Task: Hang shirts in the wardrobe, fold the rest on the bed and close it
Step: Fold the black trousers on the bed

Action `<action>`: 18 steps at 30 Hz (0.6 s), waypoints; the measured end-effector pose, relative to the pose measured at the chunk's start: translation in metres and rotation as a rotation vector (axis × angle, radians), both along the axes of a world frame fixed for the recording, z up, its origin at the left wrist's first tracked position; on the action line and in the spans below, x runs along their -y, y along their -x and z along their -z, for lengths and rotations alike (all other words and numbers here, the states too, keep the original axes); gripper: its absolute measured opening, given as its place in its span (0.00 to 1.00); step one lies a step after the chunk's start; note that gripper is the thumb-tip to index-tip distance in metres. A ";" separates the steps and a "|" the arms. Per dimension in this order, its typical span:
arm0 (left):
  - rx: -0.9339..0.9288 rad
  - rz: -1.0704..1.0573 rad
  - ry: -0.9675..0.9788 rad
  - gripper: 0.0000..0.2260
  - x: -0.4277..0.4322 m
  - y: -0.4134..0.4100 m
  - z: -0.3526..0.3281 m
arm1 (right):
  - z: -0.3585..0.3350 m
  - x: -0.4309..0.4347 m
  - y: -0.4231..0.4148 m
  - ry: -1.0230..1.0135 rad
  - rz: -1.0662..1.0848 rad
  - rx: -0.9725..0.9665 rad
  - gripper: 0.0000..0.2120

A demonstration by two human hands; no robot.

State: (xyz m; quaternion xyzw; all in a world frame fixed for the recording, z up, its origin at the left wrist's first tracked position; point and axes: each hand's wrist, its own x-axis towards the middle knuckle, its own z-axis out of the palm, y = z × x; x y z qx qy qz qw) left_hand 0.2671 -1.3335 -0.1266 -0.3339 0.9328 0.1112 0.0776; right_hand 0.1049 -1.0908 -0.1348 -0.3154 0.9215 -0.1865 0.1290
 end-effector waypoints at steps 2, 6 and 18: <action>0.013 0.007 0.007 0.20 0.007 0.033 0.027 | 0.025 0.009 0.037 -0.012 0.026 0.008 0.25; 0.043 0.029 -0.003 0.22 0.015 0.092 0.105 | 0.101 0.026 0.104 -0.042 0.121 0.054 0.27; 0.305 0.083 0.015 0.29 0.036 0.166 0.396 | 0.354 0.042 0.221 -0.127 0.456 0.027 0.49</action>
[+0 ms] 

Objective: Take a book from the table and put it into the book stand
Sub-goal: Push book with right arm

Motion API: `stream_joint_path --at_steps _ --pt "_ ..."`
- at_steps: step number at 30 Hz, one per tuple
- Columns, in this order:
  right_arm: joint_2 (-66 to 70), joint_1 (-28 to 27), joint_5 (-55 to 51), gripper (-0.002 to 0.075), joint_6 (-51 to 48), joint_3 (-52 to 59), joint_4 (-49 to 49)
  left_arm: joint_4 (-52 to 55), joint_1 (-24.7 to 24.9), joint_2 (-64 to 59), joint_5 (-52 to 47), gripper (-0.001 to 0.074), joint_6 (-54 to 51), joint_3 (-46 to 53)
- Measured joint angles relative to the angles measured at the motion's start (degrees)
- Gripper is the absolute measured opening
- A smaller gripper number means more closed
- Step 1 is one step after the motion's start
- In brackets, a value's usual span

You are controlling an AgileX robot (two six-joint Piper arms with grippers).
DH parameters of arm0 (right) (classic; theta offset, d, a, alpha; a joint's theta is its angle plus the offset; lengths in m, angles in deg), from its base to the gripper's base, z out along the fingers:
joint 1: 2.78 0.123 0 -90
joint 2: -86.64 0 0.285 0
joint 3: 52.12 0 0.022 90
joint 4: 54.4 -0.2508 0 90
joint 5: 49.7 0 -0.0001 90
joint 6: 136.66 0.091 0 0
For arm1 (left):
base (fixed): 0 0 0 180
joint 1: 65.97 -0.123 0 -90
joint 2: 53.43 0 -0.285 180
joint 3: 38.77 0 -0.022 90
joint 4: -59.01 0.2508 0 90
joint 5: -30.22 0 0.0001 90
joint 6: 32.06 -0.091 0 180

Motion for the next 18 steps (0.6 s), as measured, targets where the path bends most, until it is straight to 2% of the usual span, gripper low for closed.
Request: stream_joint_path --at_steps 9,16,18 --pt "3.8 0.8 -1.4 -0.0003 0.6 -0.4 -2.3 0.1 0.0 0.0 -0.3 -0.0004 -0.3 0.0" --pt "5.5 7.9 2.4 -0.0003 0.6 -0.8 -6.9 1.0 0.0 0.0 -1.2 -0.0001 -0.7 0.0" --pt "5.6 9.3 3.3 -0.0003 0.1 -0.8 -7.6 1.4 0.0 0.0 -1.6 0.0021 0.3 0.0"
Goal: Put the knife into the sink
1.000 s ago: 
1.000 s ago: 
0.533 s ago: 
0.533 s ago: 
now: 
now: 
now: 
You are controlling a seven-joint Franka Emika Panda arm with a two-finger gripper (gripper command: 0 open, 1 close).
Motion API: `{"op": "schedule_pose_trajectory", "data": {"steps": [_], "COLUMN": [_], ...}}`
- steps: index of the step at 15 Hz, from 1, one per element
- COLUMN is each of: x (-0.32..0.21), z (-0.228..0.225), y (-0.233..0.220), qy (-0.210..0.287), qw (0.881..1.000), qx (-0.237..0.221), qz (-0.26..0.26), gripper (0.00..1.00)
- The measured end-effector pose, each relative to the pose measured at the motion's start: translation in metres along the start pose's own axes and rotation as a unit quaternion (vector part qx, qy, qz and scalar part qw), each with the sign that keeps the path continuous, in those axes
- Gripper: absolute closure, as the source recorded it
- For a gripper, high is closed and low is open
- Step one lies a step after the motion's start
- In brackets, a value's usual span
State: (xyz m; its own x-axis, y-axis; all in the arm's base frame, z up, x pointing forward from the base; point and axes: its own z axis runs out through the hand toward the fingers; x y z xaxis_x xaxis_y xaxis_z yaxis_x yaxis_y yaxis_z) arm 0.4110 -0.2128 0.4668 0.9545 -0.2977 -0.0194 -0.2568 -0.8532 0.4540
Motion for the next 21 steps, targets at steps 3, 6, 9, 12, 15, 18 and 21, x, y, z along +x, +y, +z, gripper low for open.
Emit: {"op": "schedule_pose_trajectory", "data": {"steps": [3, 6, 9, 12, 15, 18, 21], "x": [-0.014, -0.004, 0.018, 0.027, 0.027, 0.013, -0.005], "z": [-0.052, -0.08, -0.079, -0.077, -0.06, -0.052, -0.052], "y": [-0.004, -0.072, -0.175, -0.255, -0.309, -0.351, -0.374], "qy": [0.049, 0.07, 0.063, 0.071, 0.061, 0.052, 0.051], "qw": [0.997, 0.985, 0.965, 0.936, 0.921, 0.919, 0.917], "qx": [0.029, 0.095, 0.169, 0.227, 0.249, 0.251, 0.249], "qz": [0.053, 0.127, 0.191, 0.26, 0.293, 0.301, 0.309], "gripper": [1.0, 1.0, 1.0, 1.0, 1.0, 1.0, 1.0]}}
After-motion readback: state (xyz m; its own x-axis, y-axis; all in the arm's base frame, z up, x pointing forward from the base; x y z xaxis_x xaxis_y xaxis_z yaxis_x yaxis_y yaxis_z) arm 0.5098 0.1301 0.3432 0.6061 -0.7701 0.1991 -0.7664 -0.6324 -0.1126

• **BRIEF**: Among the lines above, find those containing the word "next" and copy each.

• **TASK SOLUTION**:
Motion for the next 18 steps (0.6 s), as measured, targets where the path bends most, until it is straight to 2% of the usual span, gripper low for closed.
Motion for the next 21 steps, targets at steps 3, 6, 9, 12, 15, 18 and 21, x, y, z along +x, +y, +z, gripper low for open.

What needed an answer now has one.